> _ASSIGNED TASK_:
Find and return every line of the data that contains the word "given".
[Opening THE INPUT section]
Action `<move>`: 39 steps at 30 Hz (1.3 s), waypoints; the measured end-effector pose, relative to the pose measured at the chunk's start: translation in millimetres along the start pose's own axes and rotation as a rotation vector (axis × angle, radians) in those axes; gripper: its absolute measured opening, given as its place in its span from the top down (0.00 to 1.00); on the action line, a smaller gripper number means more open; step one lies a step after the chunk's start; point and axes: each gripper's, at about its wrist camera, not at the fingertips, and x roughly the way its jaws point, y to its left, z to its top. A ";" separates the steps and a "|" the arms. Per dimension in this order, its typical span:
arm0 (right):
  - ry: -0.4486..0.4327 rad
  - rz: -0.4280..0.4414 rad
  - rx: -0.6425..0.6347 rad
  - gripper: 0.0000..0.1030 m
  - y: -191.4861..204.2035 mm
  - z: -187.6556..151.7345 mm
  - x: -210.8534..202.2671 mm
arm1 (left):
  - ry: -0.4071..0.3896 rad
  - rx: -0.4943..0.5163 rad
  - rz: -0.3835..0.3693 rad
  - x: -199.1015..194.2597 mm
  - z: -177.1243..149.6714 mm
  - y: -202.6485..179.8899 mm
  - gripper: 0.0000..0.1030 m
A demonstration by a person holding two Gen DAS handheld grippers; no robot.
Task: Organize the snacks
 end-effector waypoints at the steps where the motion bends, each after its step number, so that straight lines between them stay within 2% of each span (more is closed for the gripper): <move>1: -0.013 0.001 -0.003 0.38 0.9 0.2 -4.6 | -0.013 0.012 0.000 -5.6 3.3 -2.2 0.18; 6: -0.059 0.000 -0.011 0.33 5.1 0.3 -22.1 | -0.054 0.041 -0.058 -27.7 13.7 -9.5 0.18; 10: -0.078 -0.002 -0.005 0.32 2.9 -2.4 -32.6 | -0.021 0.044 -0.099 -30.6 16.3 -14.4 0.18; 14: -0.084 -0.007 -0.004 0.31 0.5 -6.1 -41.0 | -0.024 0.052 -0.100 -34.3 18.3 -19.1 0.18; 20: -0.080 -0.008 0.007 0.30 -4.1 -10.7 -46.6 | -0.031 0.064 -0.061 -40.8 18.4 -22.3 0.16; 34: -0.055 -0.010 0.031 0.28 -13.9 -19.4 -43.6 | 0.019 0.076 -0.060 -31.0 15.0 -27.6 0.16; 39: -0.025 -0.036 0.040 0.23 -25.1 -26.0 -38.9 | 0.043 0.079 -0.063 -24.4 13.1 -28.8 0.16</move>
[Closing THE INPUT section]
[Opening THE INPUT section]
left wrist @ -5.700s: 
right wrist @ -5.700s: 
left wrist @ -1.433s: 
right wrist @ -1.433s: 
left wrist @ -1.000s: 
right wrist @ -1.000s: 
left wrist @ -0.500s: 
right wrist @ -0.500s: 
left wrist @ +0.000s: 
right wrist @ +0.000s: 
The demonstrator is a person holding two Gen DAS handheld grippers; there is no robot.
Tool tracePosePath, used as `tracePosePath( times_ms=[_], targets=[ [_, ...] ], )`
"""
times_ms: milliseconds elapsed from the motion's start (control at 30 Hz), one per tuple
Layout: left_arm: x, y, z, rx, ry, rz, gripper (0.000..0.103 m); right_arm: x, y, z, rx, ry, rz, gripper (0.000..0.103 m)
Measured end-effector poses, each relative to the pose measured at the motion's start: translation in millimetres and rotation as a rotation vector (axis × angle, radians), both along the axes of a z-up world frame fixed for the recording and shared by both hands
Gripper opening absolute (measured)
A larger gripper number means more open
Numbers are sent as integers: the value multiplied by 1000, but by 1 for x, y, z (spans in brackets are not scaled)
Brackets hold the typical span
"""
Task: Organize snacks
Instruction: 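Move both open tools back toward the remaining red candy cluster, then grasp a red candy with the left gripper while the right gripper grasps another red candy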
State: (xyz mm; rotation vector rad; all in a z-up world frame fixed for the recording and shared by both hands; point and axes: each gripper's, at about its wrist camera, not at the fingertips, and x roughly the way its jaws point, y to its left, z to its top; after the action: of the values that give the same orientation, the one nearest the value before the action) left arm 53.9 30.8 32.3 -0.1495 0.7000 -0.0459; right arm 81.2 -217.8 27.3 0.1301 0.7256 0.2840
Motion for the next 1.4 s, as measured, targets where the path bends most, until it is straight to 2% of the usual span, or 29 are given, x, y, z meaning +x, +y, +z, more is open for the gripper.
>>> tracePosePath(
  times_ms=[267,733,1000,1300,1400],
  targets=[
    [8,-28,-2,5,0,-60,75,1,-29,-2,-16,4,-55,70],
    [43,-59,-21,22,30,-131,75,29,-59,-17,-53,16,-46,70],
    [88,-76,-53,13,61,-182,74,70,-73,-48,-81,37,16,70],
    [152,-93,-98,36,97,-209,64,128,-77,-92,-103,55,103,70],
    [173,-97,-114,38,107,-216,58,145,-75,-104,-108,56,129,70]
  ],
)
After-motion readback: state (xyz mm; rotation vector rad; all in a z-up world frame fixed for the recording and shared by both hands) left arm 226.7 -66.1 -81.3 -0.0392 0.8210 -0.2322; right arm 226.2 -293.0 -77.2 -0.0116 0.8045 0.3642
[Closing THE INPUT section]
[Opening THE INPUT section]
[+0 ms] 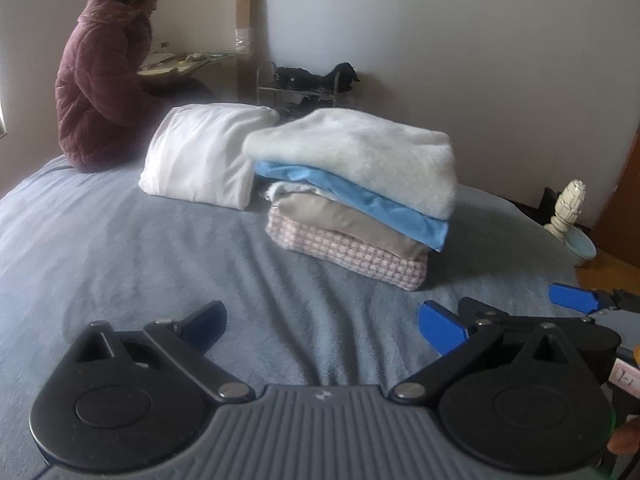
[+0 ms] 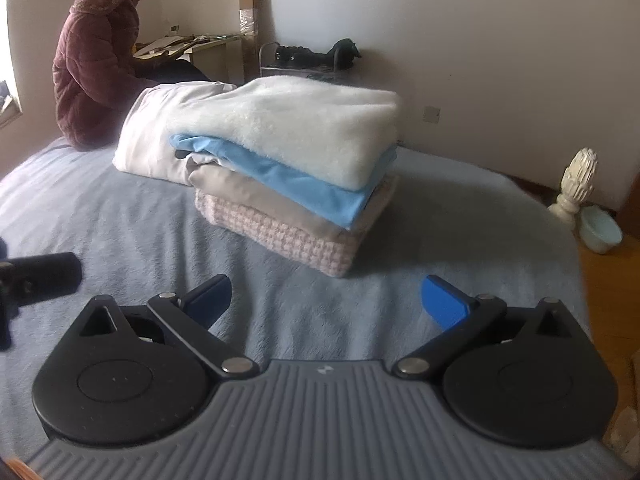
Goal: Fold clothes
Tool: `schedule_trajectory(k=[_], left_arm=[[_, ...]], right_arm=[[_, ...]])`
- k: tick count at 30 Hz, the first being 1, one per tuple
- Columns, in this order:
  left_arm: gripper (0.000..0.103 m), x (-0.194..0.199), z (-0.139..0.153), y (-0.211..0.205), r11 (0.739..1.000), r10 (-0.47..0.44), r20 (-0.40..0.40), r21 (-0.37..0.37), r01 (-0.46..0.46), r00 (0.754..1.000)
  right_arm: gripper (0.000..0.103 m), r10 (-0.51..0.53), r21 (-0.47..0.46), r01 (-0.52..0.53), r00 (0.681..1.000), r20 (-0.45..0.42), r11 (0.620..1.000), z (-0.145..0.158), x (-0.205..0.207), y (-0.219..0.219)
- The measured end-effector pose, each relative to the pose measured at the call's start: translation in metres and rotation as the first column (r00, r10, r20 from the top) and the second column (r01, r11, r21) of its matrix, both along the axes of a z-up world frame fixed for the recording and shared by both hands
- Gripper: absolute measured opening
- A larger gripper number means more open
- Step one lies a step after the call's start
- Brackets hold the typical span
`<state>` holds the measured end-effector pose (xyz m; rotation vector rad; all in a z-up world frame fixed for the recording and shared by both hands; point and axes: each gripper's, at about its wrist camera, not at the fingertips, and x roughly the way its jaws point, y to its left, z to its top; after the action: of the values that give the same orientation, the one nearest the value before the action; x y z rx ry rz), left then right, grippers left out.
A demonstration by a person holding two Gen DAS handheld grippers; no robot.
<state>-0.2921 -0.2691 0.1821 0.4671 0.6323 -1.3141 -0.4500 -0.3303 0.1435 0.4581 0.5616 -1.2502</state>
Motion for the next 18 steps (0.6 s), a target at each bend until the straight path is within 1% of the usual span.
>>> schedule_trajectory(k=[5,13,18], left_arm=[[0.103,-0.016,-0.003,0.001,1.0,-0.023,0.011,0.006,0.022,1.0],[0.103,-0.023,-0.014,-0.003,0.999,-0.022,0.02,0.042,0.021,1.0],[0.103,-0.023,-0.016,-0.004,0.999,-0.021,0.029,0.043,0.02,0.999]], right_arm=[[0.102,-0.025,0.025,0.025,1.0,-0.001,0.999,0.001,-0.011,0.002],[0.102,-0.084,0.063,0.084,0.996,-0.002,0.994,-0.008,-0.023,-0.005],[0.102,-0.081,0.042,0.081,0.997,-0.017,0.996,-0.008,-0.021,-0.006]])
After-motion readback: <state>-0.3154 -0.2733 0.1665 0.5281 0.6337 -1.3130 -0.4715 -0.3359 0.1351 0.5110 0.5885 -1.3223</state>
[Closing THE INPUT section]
> _EXERCISE OUTPUT_:
Action `<move>`: 39 steps at 30 Hz (1.3 s), waypoints; the measured end-effector pose, relative to the pose measured at the chunk's start: translation in millimetres along the start pose's own axes and rotation as a rotation vector (axis × angle, radians) in those axes; gripper: its absolute measured opening, given as its place in its span from the top down (0.00 to 1.00); on the action line, a smaller gripper number means more open; step one lies a step after the chunk's start; point and axes: each gripper's, at about its wrist camera, not at the fingertips, and x roughly the way its jaws point, y to its left, z to its top. A ";" separates the steps and a "|" the arms. Per dimension in this order, its typical span:
Motion for the next 1.4 s, as measured, targets where the path bends most, until it is straight to 2% of the usual span, or 29 are given, x, y, z meaning +x, +y, +z, more is open for the gripper.

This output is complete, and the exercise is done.